**Aim of the task**
Retype the data that follows, keeping every character the same.

**Recorded data**
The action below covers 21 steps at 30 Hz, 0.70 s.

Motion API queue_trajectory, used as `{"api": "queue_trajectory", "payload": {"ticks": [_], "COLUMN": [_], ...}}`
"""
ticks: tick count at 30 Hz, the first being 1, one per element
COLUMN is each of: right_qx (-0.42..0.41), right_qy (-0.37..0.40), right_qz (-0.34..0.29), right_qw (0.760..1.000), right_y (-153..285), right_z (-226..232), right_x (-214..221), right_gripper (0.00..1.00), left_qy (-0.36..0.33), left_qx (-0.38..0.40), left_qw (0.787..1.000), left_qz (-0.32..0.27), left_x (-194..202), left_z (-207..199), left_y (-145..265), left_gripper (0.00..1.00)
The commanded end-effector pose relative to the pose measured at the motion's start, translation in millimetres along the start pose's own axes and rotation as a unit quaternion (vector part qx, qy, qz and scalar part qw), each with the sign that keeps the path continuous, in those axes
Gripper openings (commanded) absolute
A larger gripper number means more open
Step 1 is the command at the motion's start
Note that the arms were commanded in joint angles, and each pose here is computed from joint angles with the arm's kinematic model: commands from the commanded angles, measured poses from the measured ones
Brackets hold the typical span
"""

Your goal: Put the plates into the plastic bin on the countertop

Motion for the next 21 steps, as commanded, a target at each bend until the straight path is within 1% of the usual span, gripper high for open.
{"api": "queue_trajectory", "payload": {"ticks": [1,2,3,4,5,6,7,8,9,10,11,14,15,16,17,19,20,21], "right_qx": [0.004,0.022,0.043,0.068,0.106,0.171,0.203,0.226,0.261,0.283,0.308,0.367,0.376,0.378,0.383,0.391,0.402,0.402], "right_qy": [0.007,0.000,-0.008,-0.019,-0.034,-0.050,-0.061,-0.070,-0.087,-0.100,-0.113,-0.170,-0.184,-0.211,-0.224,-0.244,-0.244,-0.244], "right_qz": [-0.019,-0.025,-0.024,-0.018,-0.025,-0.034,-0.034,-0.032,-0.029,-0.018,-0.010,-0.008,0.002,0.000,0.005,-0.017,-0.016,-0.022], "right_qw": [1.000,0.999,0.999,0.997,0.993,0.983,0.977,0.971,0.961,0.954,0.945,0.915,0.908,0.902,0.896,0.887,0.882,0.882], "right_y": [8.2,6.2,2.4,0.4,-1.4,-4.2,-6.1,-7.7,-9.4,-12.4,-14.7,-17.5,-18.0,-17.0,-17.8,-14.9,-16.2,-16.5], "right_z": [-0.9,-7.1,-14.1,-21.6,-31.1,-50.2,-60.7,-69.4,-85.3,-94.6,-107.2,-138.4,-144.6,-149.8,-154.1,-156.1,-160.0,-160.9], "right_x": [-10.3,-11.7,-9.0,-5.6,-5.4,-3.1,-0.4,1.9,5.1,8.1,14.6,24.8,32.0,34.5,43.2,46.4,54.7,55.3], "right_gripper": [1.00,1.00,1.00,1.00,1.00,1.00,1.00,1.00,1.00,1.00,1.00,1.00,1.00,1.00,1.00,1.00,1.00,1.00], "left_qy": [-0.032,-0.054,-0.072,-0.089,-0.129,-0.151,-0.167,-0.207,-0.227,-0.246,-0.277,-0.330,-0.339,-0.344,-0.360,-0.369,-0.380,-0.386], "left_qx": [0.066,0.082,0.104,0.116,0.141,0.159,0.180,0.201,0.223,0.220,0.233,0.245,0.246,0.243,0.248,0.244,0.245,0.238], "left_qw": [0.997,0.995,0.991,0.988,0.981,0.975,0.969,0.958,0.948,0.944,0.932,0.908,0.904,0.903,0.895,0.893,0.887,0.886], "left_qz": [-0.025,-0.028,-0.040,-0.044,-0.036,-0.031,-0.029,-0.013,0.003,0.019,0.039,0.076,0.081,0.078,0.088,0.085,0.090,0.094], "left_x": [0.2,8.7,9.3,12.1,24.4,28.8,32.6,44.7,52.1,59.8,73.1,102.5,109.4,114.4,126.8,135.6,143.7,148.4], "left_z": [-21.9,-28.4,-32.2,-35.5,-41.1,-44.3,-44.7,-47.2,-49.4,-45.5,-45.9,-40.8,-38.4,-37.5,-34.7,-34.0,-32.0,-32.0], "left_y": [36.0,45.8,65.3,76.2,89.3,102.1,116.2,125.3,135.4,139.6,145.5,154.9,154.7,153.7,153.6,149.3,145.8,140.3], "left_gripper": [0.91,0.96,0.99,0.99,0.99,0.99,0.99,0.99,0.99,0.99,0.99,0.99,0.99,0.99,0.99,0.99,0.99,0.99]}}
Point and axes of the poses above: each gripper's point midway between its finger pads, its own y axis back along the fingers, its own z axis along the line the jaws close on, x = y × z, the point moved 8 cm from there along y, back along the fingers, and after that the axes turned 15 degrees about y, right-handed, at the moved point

**Answer area**
The action below covers 21 steps at 30 Hz, 0.70 s.

Motion API queue_trajectory, used as `{"api": "queue_trajectory", "payload": {"ticks": [_], "COLUMN": [_], ...}}`
"""
ticks: tick count at 30 Hz, the first being 1, one per element
COLUMN is each of: right_qx (-0.42..0.41), right_qy (-0.37..0.40), right_qz (-0.34..0.29), right_qw (0.760..1.000), right_y (-153..285), right_z (-226..232), right_x (-214..221), right_gripper (0.00..1.00), left_qy (-0.36..0.33), left_qx (-0.38..0.40), left_qw (0.787..1.000), left_qz (-0.32..0.27), left_x (-194..202), left_z (-207..199), left_y (-145..265), left_gripper (0.00..1.00)
The commanded end-effector pose relative to the pose measured at the motion's start, translation in millimetres along the start pose's own axes and rotation as a unit quaternion (vector part qx, qy, qz and scalar part qw), each with the sign that keeps the path continuous, in those axes
Gripper openings (commanded) absolute
A larger gripper number means more open
Step 1 is the command at the motion's start
Note that the arms were commanded in joint angles, and each pose here is computed from joint angles with the arm's kinematic model: commands from the commanded angles, measured poses from the measured ones
Brackets hold the typical span
"""

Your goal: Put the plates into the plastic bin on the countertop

Motion for the next 21 steps, as commanded, a target at each bend until the straight path is within 1% of the usual span, gripper high for open.
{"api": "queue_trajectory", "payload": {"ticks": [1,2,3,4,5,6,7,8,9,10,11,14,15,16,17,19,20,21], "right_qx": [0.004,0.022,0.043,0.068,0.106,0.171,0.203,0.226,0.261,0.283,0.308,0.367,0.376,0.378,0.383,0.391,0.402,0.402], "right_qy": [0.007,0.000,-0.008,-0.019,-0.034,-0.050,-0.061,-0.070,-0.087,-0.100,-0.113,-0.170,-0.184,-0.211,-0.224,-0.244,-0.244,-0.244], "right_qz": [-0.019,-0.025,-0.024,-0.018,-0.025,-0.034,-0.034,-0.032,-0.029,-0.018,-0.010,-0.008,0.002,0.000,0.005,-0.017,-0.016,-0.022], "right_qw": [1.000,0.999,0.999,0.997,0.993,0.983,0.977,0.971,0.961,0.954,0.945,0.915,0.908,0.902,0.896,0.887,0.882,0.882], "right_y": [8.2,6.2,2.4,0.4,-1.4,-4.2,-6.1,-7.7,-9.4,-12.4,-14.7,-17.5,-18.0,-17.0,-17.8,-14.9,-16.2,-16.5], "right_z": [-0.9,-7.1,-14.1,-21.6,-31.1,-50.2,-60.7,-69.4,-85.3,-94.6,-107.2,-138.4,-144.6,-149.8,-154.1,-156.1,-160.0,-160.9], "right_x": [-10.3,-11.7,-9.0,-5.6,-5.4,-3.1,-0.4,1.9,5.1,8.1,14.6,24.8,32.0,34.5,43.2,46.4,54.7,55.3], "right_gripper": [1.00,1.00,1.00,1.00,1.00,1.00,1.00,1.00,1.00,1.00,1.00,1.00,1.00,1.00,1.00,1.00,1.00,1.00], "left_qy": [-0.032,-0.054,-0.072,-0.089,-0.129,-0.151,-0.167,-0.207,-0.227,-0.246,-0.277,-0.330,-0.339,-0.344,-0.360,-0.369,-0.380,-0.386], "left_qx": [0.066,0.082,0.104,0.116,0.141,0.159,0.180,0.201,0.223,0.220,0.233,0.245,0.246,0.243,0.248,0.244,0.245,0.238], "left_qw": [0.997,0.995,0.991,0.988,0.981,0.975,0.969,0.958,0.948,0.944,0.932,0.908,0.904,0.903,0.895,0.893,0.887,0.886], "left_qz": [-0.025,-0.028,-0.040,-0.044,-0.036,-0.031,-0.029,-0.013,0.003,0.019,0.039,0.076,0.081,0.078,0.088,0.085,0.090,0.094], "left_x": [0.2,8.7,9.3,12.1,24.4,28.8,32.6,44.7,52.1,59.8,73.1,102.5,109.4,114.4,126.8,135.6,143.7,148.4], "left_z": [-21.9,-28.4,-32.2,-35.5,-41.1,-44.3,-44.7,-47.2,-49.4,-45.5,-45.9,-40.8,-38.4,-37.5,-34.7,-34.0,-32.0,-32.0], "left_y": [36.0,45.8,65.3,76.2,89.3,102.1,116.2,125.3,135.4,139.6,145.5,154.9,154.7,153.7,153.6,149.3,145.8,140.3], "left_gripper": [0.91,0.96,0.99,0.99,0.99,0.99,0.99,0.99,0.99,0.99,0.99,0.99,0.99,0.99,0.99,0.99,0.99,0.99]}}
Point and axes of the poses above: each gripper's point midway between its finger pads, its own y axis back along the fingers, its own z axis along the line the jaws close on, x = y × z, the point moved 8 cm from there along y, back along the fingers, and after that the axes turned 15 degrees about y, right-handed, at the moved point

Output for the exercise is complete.